Antiretroviral therapy is currently the only way to control HIV disease progression in HIV infected subjects and to prevent transmission. However a sustained virological control through antiretroviral therapy is requested for these objectives. There is currently 8-10% of patients who failed therapy for many reasons other than virological resistance including social unstability, psychiatric disorders, migrant status, drug or alcohol addictions. Because many of these vulnerabilities can be managed and patients helped for following adequately cares and treatments, study team designed the OPTICARE Program to help reduce impact of the patients' vulnerabilities.

The OPTICARE study is designed as a prospective implementation interventional study which aims to improve retention in care among vulnerable HIV infected patients over 48 weeks.

The OPTICARE program is a support program dedicated to patients either lost to follow up or in highly fraility situation that will offer an individualized care management to fill their gaps towards optimized care and control of viral replication. Our aim is, in patients virally failing in relation with poor adherence to care and treatment to test first part whether tracking proactively lost to follow up patients or detecting frail individuals at risk of lost to care is effective and secondly to evaluate the efficacy, the feasibility and the acceptability of an intervention tailored to each individual to get them to treatment success with viral suppression. In our context, a randomized approach would not be seen as ethical or possible in an environment where investigators need to evaluate such intervention as a pilot approach. Investigators therefore enrolled patients in a cohort population study OPTICARE program aim to actively identify vulnerable HIV+ population and promote optimal access to health care to this population using retention in care program in order to enable long term HIV infection control.

The primary objective is to assess the feasability and the effectiveness of the OPTICARE program. The OPTICARE program aims to propose an individualized care to vulnerable HIV infected patients (UNAIDS/Second 90% goal) and to drive them to treatment success (UNAIDS/Third 90% goal) within a one-year period.


Condition or disease Intervention/treatment Phase
HIV Infections Other: Opticare study Not Applicable

Detailed Description:

The OPTICARE program is an individualized program proposed to vulnerable HIV infected patients according to a baseline evaluation of the clinical, social, psychological and cultural aspects.

Once enrolled in the OPTICARE program, each patient will benefit of:

  • A comprehensive and complete check up personal interview, through a daily visit, with a physician, an educational nurse, a social worker and a cultural mediator (if needed), in order to identify mains issues
  • A specific follow up will be set up with obligatory visits at week 4, week 12, week 24, week 36 and week 48 to assess the evolution of the previously identified issues.

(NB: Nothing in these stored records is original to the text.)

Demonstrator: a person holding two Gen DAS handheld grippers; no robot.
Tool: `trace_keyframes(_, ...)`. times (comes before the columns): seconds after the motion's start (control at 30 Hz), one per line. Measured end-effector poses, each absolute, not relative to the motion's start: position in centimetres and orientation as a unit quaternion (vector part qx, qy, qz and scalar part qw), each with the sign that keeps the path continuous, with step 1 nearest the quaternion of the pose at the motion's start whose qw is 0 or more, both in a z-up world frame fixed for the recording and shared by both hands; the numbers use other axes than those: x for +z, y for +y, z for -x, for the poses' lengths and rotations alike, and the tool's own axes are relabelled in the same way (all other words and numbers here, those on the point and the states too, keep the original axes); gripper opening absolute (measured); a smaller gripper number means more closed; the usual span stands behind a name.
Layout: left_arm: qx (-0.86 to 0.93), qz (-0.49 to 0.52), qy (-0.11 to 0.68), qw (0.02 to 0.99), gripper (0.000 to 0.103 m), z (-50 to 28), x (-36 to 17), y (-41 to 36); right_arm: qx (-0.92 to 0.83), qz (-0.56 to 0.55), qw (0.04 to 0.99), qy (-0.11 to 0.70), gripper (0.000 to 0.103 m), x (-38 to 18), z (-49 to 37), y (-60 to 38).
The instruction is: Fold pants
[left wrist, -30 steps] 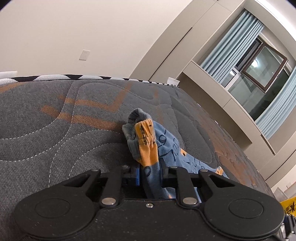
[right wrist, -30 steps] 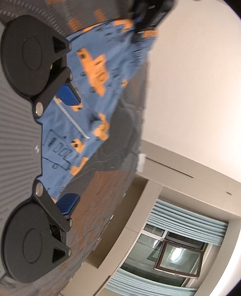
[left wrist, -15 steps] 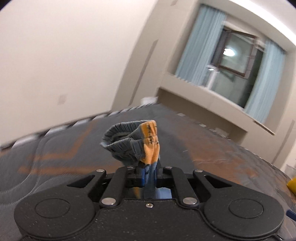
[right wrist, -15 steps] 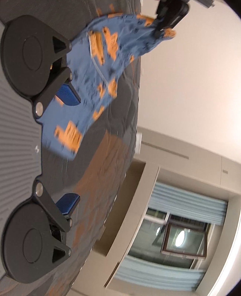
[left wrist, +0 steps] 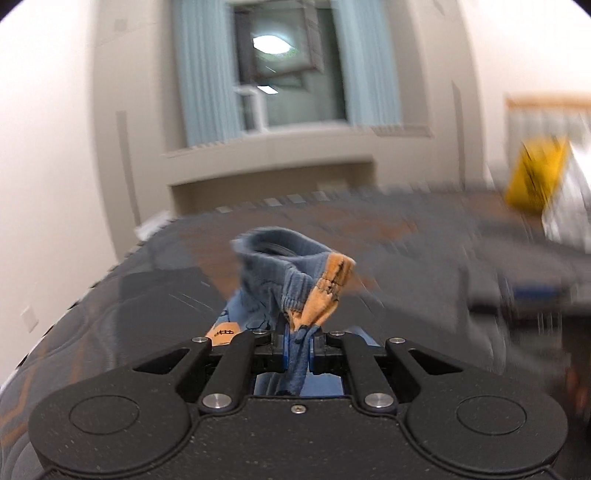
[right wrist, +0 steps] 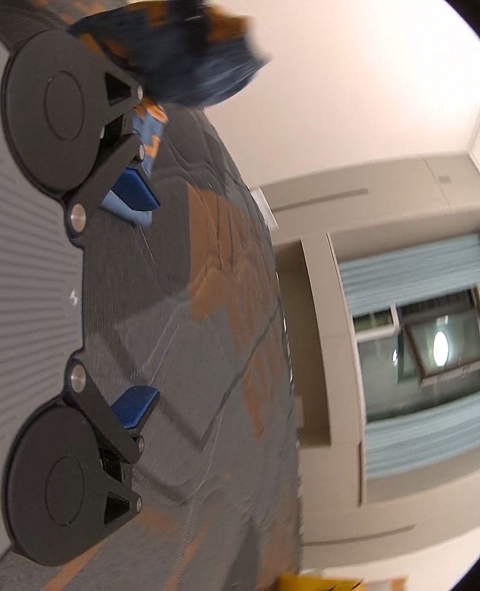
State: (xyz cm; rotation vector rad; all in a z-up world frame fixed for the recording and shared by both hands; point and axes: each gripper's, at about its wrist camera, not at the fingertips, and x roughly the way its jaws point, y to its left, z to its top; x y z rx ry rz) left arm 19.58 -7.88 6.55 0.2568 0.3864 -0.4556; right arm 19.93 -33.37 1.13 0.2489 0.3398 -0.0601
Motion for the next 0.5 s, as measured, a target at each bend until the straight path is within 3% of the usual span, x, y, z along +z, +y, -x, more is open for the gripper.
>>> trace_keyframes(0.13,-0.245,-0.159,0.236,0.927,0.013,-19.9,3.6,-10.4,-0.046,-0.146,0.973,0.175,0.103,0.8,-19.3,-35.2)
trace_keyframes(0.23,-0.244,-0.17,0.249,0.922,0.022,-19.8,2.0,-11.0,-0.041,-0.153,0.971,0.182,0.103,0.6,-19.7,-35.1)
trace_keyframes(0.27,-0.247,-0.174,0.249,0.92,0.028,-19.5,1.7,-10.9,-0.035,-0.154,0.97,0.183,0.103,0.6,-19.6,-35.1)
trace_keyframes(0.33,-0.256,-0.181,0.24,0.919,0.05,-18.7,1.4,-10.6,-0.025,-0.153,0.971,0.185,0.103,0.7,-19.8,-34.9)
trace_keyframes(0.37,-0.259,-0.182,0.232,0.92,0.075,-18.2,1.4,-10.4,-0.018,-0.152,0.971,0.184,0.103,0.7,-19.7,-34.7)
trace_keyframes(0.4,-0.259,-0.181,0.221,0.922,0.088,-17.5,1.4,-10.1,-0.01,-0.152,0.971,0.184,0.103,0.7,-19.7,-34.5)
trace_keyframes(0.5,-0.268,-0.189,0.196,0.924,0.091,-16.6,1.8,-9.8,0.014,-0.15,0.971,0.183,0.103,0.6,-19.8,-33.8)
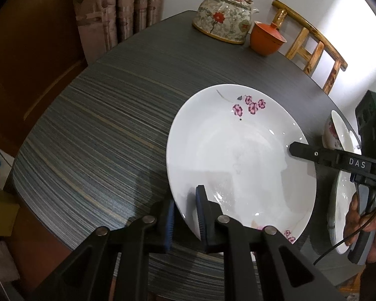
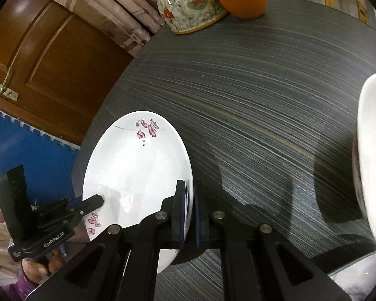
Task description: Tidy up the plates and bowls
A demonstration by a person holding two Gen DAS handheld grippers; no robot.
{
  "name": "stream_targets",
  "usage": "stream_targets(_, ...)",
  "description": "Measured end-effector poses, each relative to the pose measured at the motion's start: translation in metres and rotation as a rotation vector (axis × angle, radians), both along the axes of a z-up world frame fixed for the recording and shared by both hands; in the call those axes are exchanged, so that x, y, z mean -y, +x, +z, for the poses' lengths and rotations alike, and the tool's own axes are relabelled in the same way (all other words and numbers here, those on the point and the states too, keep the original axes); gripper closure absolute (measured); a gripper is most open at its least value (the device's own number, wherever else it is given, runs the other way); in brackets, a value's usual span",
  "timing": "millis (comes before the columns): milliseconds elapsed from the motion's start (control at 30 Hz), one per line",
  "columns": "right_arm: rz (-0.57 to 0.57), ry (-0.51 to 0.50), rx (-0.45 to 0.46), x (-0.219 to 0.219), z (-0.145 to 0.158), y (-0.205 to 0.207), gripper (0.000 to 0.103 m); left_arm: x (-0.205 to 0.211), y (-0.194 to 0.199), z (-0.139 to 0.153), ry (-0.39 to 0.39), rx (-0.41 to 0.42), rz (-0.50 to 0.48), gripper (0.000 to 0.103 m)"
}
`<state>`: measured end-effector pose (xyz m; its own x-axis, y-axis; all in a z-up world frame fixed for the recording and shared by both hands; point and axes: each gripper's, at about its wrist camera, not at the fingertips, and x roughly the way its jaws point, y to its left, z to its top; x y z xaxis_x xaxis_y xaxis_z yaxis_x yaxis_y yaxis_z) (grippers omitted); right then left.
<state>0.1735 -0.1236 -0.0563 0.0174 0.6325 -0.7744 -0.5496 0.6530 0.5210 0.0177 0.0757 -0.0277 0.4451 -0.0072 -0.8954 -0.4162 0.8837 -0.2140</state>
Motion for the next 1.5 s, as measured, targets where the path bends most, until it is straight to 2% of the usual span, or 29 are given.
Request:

If needed, additional visits will be set up.
  • Regular (Day 15 and monthly) phone calls will be set up during the first six months of the OPTICARE program.
  • Each patient will be accompanied by a tutoring nurse who will be in direct contact with the patient.

Regarding the specific needs, each patient may benefit of:

  • a personal assistance to complete administrative procedures (update health insurance, assistance to fill administrative papers, provide a budget for photo ID, transport tickets)
  • a personalized medical follow up with regular phone calls, home visits (if the patient agrees), assistance in taking HIV medication (set up pillbox, therapeutic education)
  • a close psychological and social support (connection with HIV organizations, participation to monthly support group)
  • a specific assistance related to dependence issues (connection with addiction organization, sex therapist consultation)

A multidisciplinary team (physician, educational nurse, psychotherapist, social worker and cultural mediator) will proactively assist the patient (home visits, recall) during a one year follow up.

The program is initially proposed to the patient. In case of non-acceptance, the patient can further join the program after 3 months.

Patients who do not accept the OPTICARE program will be followed up in standard of care according to French HIV management guidelines. (https://cns.sante.fr/actualites/prise-en-charge-du-vih-recommandations-du-groupe-dexperts/). All administratives and social procedures will be given to the social district.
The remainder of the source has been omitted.